How heavy metals give spiders and other tiny animals their powerful bite

To latch onto a deer, ticks must first pierce a thick, furry hide. Leaf-cutter ants easily gnaw through tough tropical leaves. And scorpions use their tails to inject venom into prey several times larger than themselves.

Such marvels have long intrigued University of Oregon physicist Robert Schofield. How do these tiny creatures deliver such an outsized punch?

The answer, according to his new paper published in Scientific Reports, lies in the very atomic structure of their tools.

Scientists already knew that the mandibles, fangs, and stingers of several invertebrate species contain large amounts of heavy metals, such as zinc, copper, and manganese—up to 20 percent by weight in some species. But they didn’t know how the metals related to durable proteins that are also found in these invertebrates’ body parts. (Watch trap-jaw spiders snap their jaws at amazing speed.)

By analyzing the proteins and heavy metals at a molecular level, Schofield and colleagues learned that individual metal atoms are woven into the proteins to create a strong, long-lasting composite material, which they’ve dubbed heavy element biomaterials.
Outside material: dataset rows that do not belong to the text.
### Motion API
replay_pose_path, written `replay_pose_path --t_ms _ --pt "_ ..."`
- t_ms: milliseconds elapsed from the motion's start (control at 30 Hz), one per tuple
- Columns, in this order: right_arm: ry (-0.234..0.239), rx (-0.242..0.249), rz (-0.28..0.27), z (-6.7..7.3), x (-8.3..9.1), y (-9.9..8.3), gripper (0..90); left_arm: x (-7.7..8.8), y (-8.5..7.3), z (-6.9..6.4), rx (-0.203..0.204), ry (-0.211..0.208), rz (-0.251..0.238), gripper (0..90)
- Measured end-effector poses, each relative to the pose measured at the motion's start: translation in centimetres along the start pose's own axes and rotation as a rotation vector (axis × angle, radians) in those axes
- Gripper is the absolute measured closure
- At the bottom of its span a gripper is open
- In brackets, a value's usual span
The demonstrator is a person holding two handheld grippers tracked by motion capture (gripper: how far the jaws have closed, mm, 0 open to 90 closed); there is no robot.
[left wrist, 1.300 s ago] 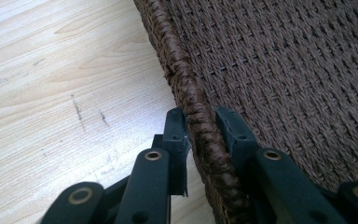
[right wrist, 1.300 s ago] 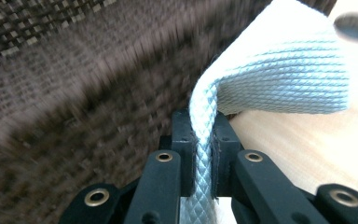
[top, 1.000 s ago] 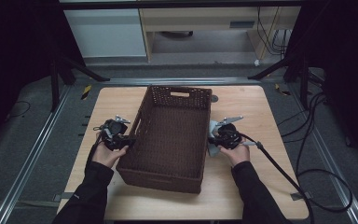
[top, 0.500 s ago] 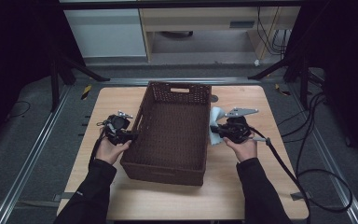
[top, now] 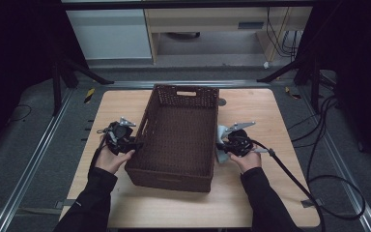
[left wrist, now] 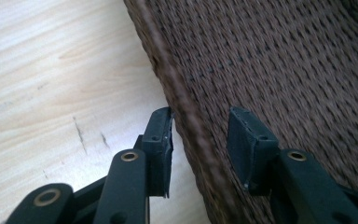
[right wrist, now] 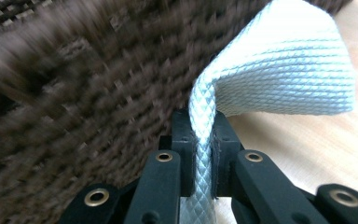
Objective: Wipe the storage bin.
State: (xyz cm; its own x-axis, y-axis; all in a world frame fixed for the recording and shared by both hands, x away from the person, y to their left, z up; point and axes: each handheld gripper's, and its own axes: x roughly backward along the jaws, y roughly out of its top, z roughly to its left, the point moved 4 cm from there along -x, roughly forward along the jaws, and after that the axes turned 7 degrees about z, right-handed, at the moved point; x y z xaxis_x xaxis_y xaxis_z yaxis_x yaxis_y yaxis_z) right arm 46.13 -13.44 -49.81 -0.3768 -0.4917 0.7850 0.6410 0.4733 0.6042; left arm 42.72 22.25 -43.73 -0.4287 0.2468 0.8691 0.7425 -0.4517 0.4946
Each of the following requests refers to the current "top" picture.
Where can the white cabinet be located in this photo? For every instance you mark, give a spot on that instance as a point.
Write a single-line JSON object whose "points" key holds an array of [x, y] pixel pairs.
{"points": [[109, 34]]}

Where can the dark curtain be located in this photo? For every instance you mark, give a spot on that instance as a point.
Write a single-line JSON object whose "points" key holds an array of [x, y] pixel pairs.
{"points": [[13, 48], [360, 64]]}

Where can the brown woven basket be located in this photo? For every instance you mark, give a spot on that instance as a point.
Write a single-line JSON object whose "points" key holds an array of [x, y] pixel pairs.
{"points": [[177, 141]]}

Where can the aluminium floor rail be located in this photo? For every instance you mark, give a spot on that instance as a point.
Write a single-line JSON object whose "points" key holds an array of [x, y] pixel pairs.
{"points": [[351, 193], [128, 84], [29, 167]]}

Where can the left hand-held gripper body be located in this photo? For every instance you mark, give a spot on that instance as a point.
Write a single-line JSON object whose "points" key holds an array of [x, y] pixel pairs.
{"points": [[119, 137]]}

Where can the grey box under desk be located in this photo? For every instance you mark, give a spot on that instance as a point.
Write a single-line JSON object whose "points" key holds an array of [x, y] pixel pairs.
{"points": [[251, 25]]}

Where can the grey metal table bracket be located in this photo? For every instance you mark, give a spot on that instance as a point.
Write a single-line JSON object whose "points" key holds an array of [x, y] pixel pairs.
{"points": [[64, 204], [314, 202]]}

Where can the person's right hand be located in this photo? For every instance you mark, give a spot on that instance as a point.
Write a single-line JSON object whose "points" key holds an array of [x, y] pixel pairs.
{"points": [[249, 162]]}

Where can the person's left hand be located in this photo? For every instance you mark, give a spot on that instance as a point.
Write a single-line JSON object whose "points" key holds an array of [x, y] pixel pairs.
{"points": [[108, 161]]}

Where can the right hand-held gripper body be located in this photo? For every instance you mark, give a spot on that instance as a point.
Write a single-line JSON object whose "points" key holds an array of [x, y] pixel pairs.
{"points": [[240, 145]]}

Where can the black metal stand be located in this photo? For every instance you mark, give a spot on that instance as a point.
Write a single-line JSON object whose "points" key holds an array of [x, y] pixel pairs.
{"points": [[56, 93], [315, 93]]}

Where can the dark object under desk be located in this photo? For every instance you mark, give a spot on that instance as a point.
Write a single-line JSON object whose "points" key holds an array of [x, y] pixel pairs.
{"points": [[183, 35]]}

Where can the light blue cloth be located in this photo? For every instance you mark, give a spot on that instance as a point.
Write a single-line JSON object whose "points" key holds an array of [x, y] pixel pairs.
{"points": [[221, 132]]}

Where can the white plug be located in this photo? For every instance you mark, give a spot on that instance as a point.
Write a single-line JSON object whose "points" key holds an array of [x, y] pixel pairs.
{"points": [[266, 64]]}
“It’s really cool that adding these metals makes for a more durable tool,” says Stephanie Crofts, a biologist at the College of the Holy Cross in Massachusetts who wasn’t involved in the paper. “This study is a nice look at how this occurs across a range of organisms, and it may be more common than we think.”

It’s also likely, Crofts adds, that such heavy element biomaterials could inspire engineers creating new products, such as smaller mobile phones and more-robust medical devices.

Better than biominerals

Of course, animals have evolved another way to form a hardy natural material. Known as biomineralization, this widespread process occurs when proteins in an animal’s body wrap around large mineral crystals, such as in bones or some seashells. Bone is a powerful mix of mineral (mostly calcium carbonate) and proteins that provide the animal’s skeleton with necessary flexibility, stretching and squishing far beyond what either material could do on its own. (Learn more about the science of bone.)

But biomineralization has its limits: Consider seashells, which can easily break. “Creating something sharp with a biomineral would be like making a knife out of bricks,” says Schofield, who has been studying invertebrate jaws and claws since an ant crawled across his office floor in the late 1980s—the same office he occupies now. 

Biominerals aren’t the answer for many invertebrates, because they need sharp, sturdy body parts that can withstand continual usage. A shattered stinger, for instance, would be a death sentence for a scorpion. So they found another way, Schofield says.

A powerful mix of metals and proteins

For his latest study, Schofield and colleagues from the Pacific Northwest National Laboratory and Oregon State examined body parts of ants, spiders, scorpions, mollusks, and a type of marine worm. The team built miniature probes to test these parts’ mechanical properties and to dissect them atom by atom.

They found that heavy metals, such as zinc and manganese, were evenly distributed throughout an invertebrate’s body part, unlike the matter in bone and other biominerals. This atomic structure allows the body part to be sharper and undergo more wear and tear than if the proteins didn’t have the metals.

The heavy element biomaterials have another cost-saving benefit: An ant uses 60 percent less energy to cut through leaves than if it didn’t have this atomic structure, according to the team’s calculations. (Read about the Dracula ant, which can bite 5,000 times faster than the blink of an eye.)

Schofield still has many questions, such as whether these naturally tough materials evolved once or many separate times across different invertebrate groups, from crustaceans to centipedes.

Meanwhile, the discovery could create new potential for human tools, Crofts says.

For instance, engineers are always looking for better strategies to create objects that are small but don’t break easily, such as smartphones and wearable medical devices like insulin pumps.

Making tools with this same atomic arrangement of proteins and heavy metals could lead to products that are light, strong, and resistant to everyday handling, Crofts says—yet another example of how nature knows best.